Changing NTFS permissions requires elevated privileges. Even if you are an Administrator, you must run your Batch script "As Administrator" (handling UAC prompts) for icacls to succeed. Otherwise, you will encounter immediate "Access is Denied" errors.

Handling Existing Explicit Permissions

When you use /grant, you are adding an explicit permission to the list. You are not removing existing permissions.

If the folder inherited "Read" access for the JSmith user from a parent directory, and you explicitly /grant Full Control, the user's "Effective Access" becomes Full Control (the explicit rule overrides the inherited restriction).

The :r (Replace) Option

If JSmith already had an explicit "Modify" permission set on the folder, and you want to upgrade them to Full Control, you might end up with two messy entries for the same user.

To cleanly overwrite any existing explicit permissions for that specific user, append :r to the /grant switch.

REM /grant:r replaces explicit permissions for JSmith instead of appending to them.
icacls "D:\Workspace" /grant:r "JSmith:(OI)(CI)F"

This is considered best practice when writing robust automation scripts to ensure the ACLs (Access Control Lists) don't become bloated with redundant entries.

Granting Access via Security Groups

In enterprise environments, it is almost always better to grant permissions to Active Directory Security Groups rather than individual users. Your script syntax remains identical.

@echo off
setlocal

set "PROJECT_DIR=S:\Projects\Alpha"
set "MGMT_GROUP=DOMAIN\Management_Team"

if not exist "%PROJECT_DIR%\" (
echo [ERROR] Directory not found: %PROJECT_DIR%
pause
exit /b 1
)

echo Granting Management Group Full Control to Alpha Project...

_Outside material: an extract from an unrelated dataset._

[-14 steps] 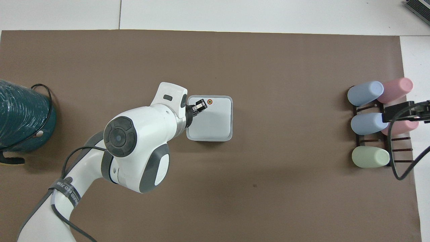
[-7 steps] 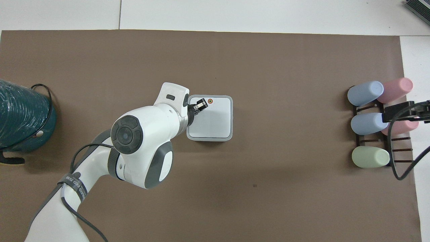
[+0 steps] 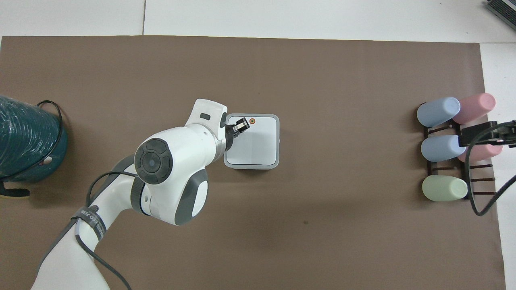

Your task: Close trash can lid

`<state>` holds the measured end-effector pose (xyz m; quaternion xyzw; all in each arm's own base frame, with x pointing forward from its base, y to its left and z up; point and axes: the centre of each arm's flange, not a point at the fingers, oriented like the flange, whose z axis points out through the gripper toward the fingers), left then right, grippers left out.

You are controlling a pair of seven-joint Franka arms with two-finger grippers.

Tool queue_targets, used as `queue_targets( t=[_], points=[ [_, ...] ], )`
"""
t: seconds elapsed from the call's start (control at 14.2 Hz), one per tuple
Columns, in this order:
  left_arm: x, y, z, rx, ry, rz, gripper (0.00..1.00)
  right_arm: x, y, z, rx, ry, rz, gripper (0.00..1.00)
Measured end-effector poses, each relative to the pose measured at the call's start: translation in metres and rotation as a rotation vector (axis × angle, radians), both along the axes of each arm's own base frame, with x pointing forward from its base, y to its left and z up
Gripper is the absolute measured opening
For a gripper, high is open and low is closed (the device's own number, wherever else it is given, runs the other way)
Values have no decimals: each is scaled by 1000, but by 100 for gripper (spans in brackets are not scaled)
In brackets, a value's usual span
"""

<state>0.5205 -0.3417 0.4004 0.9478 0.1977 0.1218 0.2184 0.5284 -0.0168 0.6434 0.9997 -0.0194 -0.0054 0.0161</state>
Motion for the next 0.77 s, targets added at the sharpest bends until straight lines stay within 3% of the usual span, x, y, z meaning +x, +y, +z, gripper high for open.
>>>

icacls "%PROJECT_DIR%" /grant "%MGMT_GROUP%:(OI)(CI)F" /T /C /Q

if %ERRORLEVEL% equ 0 (
echo [SUCCESS] Full Control granted to %MGMT_GROUP%.
) else (
echo [ERROR] Failed to set permissions. Verify group name and admin rights.
)

endlocal
pause

Troubleshooting "Access Denied" When Setting Access

If your script fails with an Access Denied error, verify the following:

  1. Elevation: Did you definitely right-click "Run as administrator"?
  2. Ownership: If you are an Administrator but still get denied, a previous user might have forcefully taken ownership and removed the Administrators group from the ACL.
    • Fix: Your script must use the takeown command first.
    takeown /F "D:\LockedFolder" /A /R /D Y >nul 2>nul
    icacls "D:\LockedFolder" /grant "JSmith:(OI)(CI)F"

Summary

Granting Full Control via Batch script is incredibly fast and reliable using icacls. By memorizing the (OI)(CI)F inheritance string and utilizing the /grant:r replace function, you can ensure your scripts cleanly apply absolute access rights to any directory structure. Always remember to run permission-modifying scripts with administrative elevation.